In a second paper, co-authored with Remco Zwinkels (Vrije Universiteit Amsterdam), they studied the consequences of intentional herding in investment styles by mutual funds. Unlike prior research that is centered on industry styles, this work focuses on investment styles like market, size, value, and momentum. This shift is significant as funds are typically categorized by their investment style, simplifying individual investor choices, and facilitating performance assessment against style-specific benchmarks. This paper shows that intentional herding is significant and persistent and increases after periods of high market volatility and decreases with sentiment.

New PDR Weave Project

Julien Hambuckers and his colleague Stephan Bruns (UHasselt) have just obtained funding for a new research project, sponsored by the FNRS and FWO through the WEAVE initiative. The main goal of the project will be to stress the reliability of empirical evidence presented in research articles in the field of finance. Indeed, as for other fields, reporting biases in academic publications constitute relevant concerns in finance, since empirical insights from this field serve as an input to decision makers in business and government. To do so, the project will develop new statistical tools to detect and measure the prevalence of this bias and investigate if it can be connected to financial conflict of interests of the authors, or with the language used in the publications.
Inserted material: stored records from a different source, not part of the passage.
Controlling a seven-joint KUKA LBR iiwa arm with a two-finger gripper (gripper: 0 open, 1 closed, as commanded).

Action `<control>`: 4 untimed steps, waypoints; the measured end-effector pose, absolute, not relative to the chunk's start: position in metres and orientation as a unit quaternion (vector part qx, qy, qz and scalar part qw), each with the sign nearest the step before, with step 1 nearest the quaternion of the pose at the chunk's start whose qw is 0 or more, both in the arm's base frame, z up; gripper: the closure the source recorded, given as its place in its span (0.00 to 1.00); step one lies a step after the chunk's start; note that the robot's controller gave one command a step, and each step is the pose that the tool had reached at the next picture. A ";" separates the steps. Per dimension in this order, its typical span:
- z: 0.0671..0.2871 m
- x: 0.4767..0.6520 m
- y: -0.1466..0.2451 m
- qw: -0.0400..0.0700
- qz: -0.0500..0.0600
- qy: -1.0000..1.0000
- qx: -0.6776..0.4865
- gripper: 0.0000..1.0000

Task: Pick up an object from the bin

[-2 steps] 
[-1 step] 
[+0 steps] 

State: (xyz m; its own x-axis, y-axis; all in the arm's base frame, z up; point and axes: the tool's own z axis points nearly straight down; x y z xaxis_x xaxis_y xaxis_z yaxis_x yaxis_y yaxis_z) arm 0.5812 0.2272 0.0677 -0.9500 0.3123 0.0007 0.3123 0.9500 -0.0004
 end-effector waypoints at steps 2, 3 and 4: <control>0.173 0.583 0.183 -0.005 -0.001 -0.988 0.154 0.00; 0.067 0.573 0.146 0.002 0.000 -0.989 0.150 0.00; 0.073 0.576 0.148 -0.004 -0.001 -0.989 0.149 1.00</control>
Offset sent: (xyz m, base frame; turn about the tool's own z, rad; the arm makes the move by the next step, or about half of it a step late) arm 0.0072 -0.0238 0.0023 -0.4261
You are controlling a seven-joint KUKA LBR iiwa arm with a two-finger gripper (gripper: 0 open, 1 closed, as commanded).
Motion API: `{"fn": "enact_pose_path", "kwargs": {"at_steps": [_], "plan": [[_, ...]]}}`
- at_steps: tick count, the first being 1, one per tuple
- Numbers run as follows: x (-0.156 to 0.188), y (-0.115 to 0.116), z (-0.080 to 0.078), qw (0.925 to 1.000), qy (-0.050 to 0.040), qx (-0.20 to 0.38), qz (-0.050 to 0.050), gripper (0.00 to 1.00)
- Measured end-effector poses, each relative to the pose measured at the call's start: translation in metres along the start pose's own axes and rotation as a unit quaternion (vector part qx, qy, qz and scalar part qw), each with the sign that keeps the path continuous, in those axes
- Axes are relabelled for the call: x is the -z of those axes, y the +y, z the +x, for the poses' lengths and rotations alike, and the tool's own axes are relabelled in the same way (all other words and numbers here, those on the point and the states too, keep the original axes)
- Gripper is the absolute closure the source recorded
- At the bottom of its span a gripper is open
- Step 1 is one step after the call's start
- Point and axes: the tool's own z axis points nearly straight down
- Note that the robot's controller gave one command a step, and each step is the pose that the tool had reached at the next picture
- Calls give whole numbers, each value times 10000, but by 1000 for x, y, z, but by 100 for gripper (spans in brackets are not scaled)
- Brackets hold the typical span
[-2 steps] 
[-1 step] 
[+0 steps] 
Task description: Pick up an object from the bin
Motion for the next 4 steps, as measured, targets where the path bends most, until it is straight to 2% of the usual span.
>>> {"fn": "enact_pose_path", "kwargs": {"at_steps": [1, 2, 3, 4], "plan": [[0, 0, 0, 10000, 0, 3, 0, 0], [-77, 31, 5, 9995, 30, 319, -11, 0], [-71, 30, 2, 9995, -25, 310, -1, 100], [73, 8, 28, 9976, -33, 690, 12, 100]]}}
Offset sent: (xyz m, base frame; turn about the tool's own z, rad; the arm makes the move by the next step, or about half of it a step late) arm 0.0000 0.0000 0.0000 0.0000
New upcoming reference book in finance

Georges Hübner will release in April his upcoming book “The Complete Guide to Portfolio Performance: Appraise – Analyze – Act”, coauthored with Pascal François (HEC Montréal) and published by Wiley. The book positions itself as a comprehensive, state-of-the-art reference book about all aspects of portfolio performance for professional asset and wealth managers, but also finance students. The book, to be released in hardcover and ebook, benefits from the endorsement of Prof. William Sharpe, Nobel Prize Winner in Economic Sciences, and will be disseminated globally thanks to the support of Wiley, the world-leading publisher in Finance.